Koumadje recorded his first career double-double, with a season-high 20 points and a career-high 12 rebounds, to help No. 17 Florida State rout Wake Forest 88-66 on Wednesday night.

“He did a really good job of going to the offensive glass early on, especially in our zone,” Wake Forest coach Danny Manning said. “We didn’t turn and go hit him, he brought the contact to us. When he gets within four feet of the basket, when he jumps, he’s right there at the rim.”

Koumadje, who is playing in his 109th career game, played just 24 minutes but was efficient from start to finish. He made 10 of 12 shots from the floor as the Seminoles won their sixth straight game.

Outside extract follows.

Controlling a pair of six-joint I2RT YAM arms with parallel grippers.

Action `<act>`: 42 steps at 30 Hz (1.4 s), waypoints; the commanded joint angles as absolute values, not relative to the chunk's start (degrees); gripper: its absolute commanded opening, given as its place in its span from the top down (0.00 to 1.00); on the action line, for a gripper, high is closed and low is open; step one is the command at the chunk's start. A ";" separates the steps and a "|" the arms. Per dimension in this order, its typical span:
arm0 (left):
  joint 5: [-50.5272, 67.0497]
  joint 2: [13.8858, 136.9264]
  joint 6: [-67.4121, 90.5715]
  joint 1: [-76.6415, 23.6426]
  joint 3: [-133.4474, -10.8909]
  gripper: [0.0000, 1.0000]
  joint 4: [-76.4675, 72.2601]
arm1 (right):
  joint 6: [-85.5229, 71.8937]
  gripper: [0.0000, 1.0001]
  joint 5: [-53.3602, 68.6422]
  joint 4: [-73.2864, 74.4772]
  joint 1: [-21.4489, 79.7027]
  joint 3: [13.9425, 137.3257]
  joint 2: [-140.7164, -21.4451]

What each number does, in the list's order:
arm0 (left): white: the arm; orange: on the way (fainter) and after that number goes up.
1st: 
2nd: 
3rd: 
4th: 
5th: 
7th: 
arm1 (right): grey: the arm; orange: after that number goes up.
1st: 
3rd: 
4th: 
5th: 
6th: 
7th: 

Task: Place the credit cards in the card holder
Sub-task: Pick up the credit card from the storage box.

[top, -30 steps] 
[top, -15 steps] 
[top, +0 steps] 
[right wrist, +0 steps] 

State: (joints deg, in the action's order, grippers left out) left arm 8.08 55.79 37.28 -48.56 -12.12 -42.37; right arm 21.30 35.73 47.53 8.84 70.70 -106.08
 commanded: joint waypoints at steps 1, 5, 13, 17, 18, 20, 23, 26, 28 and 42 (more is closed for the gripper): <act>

While he has been an effective rebounder this season, Koumadje didn’t score in Florida State’s last game and hadn’t produced more than nine points in his previous 10 ACC games this season. But he was a significant part of the game plan from the start on Wednesday, scoring 12 points and pulling down eight rebounds as the Seminoles took a 38-31 halftime lead.

“The coaches demand energy from me,” Koumadje said. “Coming out, I was just trying to be aggressive. My teammates found me. I was crashing the glass.”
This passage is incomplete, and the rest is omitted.